Once she completed the Akili Dada Fellowship, Priscilla pitched her business idea at the Africa Business Idea Cup where she walked away with the best business idea award!! She was selected to pitch her idea at the East Africa Regional Competition where she clinched the 5th position.
By this time, several of her peers had told her about the YALI Regional Leadership Center East Africa so Priscilla decided to submit an application. She was selected as a participant in the Business and Entrepreneurship Track. At YALI, Priscilla learned how to strengthen her leadership skills, how to build an innovative business, how to think creatively and how to communicate with her customers, her investors, and her staff. She attributes her recent pitching success to the pitching sessions she had at YALI. While on her way back home to Kigali after the YALI program, she sat next to a potential investor and had the opportunity to tell him about her business. It worked! She landed a second meeting, and is now working to set up a partnership agreement with the investor.
Kipepeo has also received the Pollination Project's $1000 grant, which Priscilla has used to buy a high-quality finishing machine, and more fabric to expand her business.
As a YALI alumni, Priscilla was eligible to apply for the US African Development Foundation $10,000 grant where she was selected as a recipient.
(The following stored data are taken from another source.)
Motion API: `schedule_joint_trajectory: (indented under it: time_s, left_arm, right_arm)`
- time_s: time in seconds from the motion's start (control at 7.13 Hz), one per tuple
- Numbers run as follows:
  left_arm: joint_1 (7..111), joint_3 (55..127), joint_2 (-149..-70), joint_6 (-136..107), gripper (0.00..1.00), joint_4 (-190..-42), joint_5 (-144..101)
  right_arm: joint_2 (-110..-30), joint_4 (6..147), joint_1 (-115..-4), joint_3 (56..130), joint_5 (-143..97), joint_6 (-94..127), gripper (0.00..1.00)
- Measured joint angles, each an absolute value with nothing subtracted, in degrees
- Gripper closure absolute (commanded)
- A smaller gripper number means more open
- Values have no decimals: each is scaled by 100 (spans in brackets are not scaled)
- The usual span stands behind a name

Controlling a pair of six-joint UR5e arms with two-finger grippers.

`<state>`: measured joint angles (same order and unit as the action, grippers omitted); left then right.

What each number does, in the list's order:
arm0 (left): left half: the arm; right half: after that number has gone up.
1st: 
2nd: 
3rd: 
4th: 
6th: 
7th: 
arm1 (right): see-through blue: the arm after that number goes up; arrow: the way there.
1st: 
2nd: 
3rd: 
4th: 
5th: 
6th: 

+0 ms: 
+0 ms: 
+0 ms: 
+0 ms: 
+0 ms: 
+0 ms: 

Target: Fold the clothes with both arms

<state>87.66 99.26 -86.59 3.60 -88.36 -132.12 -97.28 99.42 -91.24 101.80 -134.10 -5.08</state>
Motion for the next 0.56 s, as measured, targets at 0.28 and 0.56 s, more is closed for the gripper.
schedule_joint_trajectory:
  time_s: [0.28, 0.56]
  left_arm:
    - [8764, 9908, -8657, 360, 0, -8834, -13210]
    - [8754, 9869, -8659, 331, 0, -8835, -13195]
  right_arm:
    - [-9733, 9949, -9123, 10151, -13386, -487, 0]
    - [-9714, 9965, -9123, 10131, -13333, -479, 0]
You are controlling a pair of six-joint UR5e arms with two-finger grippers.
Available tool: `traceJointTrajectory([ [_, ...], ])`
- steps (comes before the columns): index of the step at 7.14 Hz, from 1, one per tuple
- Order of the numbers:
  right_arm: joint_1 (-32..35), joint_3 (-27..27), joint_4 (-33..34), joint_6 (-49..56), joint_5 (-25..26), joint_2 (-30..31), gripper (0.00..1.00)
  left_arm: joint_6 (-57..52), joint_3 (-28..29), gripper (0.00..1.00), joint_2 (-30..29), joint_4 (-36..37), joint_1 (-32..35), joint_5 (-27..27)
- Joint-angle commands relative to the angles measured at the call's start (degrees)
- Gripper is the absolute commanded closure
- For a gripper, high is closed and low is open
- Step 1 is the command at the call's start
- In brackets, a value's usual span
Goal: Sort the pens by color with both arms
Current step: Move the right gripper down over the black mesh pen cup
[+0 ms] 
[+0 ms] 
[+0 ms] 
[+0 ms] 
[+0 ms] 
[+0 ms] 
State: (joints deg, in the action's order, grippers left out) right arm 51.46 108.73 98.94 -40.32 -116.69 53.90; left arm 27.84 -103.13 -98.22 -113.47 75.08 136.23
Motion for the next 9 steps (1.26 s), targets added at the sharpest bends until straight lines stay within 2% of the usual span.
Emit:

She is using that money to expand her business into an international quality children’s clothing brand with roots in East Africa.
As an entrepreneur, Priscilla confirms this - “entrepreneurship is a lonely journey.” She has dealt with the pressure of getting her business off the ground, working around the clock to ensure deadlines are met and milestones are achieved. Her experiences have shaped her to become quite a savvy business owner. Today, she offers her staff incentives, and signs long-term contracts with them to make sure they perform well on the job. Because her business is growing, and sometimes she experiences financial challenges, the employment contracts she gets into with her employees’ guarantees that they will receive their pay within specified timelines.
Priscilla believes that producing high quality clothes that are affordable will attract and retain her target customer. Her timely delivery of quality children’s clothing is undoubtedly building her company’s reputation in the industry, and growing her business. Thinking innovatively as more players tap into her area of business, she is now looking to transition Kipepeo into a production and wholesale business. Her current clients are mainly children’s clothing stores who place orders after visiting Kipepeo’s production center and evaluating the company’s quality work.
What motivates Priscilla?
Seeing the lives of women she trains transformed through skills learning, and income generation is what motivates Priscilla. The enjoys seeing her designs brought to life by the tailors she employs, and later in her clients as they admire and appreciate the high quality and affordable children’s clothes she produces at Kipepeo.
Priscilla's advice to young people who want to start and run a sustainable business:
- Take time to identify the type of business you want to start. Don't just start a business because everyone is doing it.
- Be clear on who your target customer is, and how they will benefit from your product or service offering.
- If you want to have a social impact in your community, take time to define the impact you would like to have, and think about how you will go about creating it.
This past August, Priscilla exhibited Kipepeo’s Kids Clothing at the Children's Club International Exhibition in New York City. She secured several partnerships and took many orders.
A good read: One of Priscilla’s favourite books is It’s Rising Time! A Call for Women: What It Really Takes for the Reward of Financial Freedom By Kim Kiyosaki.